DESCRIPTION OF THE TASK: Lines holding the word "step": how many does the material below have? Answer with nothing but the number.

MATERIAL SHOWN:
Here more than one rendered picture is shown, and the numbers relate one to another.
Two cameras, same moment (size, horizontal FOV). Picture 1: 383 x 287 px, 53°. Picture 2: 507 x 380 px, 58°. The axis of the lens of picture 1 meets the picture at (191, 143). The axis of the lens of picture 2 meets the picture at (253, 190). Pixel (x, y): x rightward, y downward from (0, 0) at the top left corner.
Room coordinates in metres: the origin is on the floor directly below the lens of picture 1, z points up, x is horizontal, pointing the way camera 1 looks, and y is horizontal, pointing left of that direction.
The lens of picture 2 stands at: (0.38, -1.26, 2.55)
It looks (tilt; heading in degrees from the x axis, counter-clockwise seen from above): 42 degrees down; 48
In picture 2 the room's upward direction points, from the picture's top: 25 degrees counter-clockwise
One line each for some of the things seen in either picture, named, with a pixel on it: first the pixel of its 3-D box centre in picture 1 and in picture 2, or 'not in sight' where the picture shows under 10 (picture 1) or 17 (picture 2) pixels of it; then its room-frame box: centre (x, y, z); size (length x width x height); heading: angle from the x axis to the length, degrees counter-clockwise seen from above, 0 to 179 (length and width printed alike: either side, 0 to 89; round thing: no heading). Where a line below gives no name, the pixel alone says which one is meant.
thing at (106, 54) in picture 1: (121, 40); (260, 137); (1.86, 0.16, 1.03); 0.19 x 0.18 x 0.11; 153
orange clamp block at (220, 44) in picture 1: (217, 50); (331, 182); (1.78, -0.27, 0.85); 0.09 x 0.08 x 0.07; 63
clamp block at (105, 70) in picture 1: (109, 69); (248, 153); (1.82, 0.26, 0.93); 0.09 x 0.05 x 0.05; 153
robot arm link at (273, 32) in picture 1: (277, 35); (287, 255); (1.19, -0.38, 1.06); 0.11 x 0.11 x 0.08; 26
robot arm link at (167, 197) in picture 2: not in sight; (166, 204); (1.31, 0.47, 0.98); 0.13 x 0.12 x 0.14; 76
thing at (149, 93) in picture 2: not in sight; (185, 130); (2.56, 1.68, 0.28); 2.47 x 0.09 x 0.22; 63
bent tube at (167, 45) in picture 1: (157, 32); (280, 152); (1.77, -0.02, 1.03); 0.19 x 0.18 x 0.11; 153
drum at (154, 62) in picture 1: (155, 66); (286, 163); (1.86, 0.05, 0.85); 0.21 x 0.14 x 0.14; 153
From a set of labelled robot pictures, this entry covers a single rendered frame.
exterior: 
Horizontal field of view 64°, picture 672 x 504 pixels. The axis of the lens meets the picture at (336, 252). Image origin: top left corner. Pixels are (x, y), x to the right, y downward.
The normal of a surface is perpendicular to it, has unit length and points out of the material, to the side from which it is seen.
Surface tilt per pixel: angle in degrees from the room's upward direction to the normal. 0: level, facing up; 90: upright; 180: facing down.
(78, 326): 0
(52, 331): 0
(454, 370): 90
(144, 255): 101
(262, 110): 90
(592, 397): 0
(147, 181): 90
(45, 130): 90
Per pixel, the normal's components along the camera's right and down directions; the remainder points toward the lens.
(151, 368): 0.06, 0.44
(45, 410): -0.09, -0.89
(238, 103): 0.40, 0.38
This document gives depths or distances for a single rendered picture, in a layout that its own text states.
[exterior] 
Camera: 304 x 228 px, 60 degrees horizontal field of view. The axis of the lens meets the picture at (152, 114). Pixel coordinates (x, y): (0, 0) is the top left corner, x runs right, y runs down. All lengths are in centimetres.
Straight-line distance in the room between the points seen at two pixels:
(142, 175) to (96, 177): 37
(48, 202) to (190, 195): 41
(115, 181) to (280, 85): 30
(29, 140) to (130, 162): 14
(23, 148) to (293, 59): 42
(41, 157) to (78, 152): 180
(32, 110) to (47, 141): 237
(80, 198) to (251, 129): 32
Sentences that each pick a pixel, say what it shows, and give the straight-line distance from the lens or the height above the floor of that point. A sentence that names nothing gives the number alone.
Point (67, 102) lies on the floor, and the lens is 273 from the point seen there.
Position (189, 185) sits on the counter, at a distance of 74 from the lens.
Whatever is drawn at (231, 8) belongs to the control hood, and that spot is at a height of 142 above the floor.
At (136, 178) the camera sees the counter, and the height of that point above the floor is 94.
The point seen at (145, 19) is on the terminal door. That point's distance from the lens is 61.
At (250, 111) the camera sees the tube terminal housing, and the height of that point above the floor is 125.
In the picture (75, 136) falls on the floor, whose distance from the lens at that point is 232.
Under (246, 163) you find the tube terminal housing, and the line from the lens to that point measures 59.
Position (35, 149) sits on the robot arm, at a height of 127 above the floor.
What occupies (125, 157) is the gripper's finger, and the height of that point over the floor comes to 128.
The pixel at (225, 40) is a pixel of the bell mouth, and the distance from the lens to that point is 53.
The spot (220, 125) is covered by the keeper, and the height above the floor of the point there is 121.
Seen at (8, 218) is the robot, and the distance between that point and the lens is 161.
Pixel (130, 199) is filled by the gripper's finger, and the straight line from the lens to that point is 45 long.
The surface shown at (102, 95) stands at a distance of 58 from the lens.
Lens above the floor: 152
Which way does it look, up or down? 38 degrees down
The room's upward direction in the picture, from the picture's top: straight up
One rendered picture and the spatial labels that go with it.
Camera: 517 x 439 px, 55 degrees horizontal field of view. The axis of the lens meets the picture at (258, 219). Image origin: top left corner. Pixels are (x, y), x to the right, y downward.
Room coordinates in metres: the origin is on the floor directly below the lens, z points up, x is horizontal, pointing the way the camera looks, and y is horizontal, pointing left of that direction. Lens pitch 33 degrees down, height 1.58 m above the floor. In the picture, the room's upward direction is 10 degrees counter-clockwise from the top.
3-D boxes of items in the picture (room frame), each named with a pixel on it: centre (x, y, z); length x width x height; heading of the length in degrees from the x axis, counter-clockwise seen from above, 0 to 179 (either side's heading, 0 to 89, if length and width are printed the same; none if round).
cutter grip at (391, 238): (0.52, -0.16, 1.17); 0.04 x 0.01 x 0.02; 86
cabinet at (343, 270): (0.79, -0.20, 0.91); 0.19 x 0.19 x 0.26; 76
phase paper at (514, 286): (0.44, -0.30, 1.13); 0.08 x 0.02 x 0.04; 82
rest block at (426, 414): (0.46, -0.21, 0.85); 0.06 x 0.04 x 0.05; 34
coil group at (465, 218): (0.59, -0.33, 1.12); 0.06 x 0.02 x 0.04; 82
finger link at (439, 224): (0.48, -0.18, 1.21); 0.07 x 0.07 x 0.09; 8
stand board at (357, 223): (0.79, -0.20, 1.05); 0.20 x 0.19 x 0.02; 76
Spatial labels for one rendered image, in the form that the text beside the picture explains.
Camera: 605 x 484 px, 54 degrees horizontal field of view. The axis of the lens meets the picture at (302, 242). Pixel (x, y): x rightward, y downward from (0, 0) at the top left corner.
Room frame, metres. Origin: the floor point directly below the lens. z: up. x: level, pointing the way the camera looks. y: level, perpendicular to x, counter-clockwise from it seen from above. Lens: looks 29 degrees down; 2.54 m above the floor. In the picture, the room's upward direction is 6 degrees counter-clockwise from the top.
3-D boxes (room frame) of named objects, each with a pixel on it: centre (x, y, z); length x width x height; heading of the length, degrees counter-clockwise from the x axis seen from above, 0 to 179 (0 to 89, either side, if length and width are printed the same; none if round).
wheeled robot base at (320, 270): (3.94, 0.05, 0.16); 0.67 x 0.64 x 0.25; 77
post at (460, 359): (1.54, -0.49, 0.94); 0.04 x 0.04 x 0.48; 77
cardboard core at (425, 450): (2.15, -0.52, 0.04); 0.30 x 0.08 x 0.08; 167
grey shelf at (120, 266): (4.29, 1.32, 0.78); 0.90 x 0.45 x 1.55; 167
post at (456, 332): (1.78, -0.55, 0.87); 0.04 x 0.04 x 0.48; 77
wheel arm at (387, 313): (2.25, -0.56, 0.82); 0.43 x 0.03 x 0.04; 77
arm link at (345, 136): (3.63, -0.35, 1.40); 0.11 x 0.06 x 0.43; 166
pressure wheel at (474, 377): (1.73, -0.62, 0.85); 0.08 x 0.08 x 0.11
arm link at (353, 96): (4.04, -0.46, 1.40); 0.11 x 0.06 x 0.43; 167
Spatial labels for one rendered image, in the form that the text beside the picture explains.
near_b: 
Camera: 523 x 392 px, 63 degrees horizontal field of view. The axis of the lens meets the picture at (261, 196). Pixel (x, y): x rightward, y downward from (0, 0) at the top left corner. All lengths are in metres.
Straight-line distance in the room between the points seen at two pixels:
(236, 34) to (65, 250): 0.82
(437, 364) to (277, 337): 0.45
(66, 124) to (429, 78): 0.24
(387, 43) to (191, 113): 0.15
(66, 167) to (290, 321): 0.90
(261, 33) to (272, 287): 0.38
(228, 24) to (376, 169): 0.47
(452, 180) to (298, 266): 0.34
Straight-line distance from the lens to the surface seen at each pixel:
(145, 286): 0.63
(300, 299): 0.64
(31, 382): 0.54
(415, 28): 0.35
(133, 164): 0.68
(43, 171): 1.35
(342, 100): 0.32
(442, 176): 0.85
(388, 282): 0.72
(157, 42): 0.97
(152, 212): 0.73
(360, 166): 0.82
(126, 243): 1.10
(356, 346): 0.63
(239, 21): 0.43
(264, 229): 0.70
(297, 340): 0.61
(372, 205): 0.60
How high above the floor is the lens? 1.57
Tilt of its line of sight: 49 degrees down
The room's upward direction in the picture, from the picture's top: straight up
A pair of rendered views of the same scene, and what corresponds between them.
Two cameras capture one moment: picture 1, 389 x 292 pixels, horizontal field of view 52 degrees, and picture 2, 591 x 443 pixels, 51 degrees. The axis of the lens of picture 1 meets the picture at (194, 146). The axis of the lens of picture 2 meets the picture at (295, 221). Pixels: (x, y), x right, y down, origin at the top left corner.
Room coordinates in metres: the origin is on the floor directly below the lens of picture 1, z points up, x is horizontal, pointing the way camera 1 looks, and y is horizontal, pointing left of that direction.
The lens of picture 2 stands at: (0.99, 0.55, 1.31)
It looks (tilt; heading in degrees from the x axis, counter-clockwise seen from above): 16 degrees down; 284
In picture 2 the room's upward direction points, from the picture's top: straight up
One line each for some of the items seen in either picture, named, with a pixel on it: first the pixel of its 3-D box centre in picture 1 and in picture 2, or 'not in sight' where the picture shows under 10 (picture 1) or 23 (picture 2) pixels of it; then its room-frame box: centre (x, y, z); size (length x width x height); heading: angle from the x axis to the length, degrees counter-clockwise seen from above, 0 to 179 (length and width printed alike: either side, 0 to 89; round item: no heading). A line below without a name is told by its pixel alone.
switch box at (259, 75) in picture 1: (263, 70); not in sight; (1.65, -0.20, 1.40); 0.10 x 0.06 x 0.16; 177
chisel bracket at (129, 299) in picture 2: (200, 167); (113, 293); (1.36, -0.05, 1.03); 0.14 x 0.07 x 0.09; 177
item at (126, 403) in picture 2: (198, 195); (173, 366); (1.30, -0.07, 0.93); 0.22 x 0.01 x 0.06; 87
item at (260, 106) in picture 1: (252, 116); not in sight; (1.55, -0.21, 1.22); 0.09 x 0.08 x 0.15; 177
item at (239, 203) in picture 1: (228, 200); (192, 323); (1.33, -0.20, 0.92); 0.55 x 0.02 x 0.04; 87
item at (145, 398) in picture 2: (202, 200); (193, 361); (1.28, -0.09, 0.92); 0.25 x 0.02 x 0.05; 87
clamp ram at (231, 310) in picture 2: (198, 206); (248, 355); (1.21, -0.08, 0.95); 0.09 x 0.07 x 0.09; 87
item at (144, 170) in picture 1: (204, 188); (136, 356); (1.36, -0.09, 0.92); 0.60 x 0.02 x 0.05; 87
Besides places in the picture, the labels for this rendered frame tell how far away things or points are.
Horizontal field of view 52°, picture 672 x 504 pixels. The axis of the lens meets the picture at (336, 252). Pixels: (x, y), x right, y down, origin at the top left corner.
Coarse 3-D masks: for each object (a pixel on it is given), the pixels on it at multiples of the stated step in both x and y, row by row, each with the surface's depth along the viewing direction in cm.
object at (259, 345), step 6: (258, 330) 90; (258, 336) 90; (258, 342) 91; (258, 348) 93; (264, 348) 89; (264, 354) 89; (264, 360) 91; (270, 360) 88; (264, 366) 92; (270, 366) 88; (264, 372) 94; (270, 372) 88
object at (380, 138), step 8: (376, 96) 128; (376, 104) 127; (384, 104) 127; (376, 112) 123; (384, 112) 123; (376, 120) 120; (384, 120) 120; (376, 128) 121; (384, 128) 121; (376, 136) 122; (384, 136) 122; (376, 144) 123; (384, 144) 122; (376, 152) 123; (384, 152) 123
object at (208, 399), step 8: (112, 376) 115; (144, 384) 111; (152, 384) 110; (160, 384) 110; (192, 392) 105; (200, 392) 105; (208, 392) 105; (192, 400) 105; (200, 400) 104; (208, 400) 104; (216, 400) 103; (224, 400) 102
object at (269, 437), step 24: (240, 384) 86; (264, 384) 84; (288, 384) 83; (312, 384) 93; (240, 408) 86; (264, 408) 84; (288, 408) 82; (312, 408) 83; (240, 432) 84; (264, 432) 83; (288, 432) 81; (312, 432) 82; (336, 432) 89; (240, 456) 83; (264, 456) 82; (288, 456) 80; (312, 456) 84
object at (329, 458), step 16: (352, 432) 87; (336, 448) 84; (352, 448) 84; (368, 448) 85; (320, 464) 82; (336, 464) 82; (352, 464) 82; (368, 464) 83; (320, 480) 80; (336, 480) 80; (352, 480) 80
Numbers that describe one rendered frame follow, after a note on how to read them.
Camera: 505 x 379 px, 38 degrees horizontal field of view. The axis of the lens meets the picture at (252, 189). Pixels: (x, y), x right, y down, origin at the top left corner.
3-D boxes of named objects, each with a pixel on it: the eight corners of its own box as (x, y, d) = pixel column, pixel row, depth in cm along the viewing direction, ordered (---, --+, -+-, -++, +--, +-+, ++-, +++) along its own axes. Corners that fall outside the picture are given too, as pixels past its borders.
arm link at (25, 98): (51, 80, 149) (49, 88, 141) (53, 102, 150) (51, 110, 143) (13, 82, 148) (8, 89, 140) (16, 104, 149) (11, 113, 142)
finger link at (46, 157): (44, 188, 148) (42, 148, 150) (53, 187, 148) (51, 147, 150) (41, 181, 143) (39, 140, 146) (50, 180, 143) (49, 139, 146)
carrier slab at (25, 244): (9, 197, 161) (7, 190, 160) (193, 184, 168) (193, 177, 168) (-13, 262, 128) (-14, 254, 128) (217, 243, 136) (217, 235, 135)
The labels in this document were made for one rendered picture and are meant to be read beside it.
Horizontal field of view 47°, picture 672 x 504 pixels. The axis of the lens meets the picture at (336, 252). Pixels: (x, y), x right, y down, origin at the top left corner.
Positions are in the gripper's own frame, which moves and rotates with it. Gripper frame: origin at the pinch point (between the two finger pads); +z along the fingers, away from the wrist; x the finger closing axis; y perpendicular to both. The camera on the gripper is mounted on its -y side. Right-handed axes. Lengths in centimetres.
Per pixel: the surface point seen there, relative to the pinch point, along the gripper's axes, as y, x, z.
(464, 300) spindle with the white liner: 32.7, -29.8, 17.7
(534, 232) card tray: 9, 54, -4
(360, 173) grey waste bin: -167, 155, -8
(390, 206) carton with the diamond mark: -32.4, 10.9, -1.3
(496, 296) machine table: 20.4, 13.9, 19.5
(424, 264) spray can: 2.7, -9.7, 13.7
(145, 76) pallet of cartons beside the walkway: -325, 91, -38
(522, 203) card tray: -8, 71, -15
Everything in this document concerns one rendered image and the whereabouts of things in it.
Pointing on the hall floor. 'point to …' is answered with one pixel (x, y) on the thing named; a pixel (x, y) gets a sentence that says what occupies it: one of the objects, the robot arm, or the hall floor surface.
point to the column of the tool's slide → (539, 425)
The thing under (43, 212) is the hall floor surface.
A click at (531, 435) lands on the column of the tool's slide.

FINISHED TASK: 6